#### EXERCISE DETAILS
Return exactly the span of lines in the following data that opens with the line containing "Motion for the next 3" and closes with the line containing "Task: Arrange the". Include nothing else.

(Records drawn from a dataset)
__________
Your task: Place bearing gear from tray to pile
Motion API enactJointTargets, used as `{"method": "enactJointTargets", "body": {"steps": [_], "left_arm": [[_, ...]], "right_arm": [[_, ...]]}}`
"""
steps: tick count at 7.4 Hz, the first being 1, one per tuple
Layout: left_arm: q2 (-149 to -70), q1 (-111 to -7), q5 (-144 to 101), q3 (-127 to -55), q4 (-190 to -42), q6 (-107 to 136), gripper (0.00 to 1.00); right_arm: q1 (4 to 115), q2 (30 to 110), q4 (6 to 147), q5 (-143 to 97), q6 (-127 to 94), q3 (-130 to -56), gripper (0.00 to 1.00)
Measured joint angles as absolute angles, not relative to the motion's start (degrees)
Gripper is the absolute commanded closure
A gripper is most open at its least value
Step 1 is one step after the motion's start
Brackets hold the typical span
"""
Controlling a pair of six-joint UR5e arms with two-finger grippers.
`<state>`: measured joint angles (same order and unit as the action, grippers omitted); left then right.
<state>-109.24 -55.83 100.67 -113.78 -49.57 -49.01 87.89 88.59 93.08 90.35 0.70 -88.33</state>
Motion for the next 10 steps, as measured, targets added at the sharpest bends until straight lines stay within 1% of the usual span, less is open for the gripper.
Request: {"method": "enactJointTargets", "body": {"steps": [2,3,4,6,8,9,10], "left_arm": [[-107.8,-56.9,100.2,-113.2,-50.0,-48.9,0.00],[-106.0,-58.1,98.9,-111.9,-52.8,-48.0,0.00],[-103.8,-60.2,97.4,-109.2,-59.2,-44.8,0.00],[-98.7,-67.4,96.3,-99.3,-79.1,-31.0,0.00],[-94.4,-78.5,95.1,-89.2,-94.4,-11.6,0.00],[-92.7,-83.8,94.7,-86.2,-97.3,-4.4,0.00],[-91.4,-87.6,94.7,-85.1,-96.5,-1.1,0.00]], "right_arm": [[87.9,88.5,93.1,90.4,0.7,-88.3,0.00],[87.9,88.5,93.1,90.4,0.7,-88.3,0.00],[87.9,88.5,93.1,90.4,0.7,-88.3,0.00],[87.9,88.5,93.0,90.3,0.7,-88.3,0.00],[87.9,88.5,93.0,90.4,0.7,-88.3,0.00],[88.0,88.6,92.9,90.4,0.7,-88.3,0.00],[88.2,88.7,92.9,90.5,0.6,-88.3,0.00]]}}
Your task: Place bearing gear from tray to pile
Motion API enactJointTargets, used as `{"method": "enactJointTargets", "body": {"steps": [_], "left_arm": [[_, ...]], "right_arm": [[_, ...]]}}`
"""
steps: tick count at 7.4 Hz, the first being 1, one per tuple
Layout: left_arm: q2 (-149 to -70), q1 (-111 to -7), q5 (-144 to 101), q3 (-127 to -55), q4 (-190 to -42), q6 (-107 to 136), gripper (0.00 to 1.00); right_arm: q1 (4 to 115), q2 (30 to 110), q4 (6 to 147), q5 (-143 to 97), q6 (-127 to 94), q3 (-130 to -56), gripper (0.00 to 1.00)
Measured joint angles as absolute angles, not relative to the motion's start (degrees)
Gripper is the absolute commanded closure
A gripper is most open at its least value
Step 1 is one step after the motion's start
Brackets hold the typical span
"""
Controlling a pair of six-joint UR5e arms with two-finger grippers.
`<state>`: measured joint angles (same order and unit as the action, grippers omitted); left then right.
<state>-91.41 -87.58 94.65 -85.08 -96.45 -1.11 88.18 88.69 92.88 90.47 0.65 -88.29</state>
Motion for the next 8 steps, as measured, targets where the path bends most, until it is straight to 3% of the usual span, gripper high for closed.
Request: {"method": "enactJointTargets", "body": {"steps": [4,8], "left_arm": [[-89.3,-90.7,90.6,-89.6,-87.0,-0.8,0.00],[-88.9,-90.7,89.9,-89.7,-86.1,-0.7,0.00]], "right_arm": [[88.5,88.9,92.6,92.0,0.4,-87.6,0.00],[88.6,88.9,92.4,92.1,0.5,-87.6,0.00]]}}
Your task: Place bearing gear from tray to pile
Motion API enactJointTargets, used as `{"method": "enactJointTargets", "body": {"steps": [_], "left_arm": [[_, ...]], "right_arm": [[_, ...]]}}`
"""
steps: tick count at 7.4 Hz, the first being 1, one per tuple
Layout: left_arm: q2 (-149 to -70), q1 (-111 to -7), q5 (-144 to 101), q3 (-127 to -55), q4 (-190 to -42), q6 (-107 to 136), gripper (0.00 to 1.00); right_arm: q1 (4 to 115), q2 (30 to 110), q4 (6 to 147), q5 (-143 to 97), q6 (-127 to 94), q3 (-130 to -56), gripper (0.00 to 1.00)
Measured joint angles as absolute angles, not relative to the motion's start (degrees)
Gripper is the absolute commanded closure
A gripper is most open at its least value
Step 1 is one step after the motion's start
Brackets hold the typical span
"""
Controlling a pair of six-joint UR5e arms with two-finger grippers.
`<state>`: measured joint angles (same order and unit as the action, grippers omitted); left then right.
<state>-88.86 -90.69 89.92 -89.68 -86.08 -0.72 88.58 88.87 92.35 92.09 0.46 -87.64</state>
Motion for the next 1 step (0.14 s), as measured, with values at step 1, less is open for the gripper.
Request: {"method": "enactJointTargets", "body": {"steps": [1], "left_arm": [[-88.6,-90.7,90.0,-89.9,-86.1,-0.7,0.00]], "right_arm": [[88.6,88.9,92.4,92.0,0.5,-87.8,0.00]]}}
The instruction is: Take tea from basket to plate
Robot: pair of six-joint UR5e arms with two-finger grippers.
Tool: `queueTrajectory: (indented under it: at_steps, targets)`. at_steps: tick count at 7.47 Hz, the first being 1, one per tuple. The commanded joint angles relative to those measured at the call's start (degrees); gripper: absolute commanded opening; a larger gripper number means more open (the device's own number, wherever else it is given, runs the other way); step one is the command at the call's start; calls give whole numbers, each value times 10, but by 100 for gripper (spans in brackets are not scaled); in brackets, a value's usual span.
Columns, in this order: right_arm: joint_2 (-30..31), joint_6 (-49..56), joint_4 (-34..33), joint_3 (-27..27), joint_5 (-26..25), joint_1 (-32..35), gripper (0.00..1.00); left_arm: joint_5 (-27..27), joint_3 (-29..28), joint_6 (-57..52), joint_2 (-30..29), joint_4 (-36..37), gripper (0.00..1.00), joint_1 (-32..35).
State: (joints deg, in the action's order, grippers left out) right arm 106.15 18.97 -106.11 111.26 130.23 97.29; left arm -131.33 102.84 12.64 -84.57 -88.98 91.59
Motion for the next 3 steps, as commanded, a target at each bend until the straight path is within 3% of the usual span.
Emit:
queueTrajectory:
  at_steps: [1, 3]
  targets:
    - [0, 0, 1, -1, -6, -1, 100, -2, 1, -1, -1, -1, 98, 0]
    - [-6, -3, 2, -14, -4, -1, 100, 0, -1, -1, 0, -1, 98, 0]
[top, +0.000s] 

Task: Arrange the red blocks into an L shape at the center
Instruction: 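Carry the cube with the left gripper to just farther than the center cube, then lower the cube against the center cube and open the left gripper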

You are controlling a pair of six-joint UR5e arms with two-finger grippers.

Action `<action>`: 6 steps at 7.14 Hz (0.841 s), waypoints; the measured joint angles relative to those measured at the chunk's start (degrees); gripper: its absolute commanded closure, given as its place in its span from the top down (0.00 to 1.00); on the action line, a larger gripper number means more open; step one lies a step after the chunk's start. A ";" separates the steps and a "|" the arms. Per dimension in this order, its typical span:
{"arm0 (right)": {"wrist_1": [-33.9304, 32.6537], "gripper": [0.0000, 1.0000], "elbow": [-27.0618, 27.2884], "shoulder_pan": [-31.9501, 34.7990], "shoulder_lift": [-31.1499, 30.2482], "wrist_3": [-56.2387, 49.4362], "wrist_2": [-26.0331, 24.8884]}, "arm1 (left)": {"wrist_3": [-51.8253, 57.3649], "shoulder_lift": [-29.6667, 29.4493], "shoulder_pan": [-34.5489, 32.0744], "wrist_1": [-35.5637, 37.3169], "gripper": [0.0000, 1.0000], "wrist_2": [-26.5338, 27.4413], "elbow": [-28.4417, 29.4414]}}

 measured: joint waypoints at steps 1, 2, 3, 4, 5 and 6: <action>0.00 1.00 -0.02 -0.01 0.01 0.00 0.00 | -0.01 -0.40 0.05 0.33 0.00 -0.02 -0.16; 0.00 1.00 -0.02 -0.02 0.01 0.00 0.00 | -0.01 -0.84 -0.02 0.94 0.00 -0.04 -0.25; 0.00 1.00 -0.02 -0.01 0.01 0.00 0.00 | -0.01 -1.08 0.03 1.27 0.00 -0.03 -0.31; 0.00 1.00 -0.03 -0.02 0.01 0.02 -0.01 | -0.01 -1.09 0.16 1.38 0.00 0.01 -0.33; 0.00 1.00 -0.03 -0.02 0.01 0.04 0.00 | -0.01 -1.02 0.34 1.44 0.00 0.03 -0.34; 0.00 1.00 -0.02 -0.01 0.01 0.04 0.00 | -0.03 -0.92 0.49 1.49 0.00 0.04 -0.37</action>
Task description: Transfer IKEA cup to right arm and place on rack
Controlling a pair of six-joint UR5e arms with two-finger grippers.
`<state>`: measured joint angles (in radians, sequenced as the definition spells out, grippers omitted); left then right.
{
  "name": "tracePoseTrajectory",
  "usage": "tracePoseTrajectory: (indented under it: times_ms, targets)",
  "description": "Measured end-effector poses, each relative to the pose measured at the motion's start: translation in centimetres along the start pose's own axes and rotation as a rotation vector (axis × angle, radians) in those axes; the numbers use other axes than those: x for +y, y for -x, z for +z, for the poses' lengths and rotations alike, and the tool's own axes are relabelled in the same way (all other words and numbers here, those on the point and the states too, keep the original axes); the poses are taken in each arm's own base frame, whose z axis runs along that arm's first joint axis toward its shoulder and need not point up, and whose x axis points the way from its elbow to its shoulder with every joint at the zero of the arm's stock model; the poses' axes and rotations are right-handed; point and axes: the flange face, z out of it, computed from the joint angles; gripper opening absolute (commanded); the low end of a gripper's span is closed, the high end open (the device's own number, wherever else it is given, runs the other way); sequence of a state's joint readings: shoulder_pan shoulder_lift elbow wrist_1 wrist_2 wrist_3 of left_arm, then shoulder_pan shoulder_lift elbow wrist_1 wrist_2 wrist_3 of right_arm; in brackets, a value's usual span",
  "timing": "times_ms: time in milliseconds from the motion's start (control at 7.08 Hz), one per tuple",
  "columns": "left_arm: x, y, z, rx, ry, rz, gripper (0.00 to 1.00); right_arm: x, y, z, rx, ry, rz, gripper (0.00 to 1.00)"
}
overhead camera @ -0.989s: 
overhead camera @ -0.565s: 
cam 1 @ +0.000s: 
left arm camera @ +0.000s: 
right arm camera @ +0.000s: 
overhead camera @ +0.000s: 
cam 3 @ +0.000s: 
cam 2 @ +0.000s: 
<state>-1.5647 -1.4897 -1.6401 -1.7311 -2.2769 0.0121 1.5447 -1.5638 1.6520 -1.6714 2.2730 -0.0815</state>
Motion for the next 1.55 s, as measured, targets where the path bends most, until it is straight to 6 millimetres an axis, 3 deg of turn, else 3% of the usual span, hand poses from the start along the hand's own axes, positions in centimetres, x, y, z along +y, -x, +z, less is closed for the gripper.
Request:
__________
#### RESULT OF THIS EXERCISE
Motion for the next 3 steps, as commanded, a target at each bend until the straight path is within 3% of the usual span.
Emit:
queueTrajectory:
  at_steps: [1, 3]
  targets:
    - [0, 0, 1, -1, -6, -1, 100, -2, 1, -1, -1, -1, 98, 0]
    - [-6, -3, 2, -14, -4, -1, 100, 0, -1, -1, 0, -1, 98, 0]
[top, +0.000s] 

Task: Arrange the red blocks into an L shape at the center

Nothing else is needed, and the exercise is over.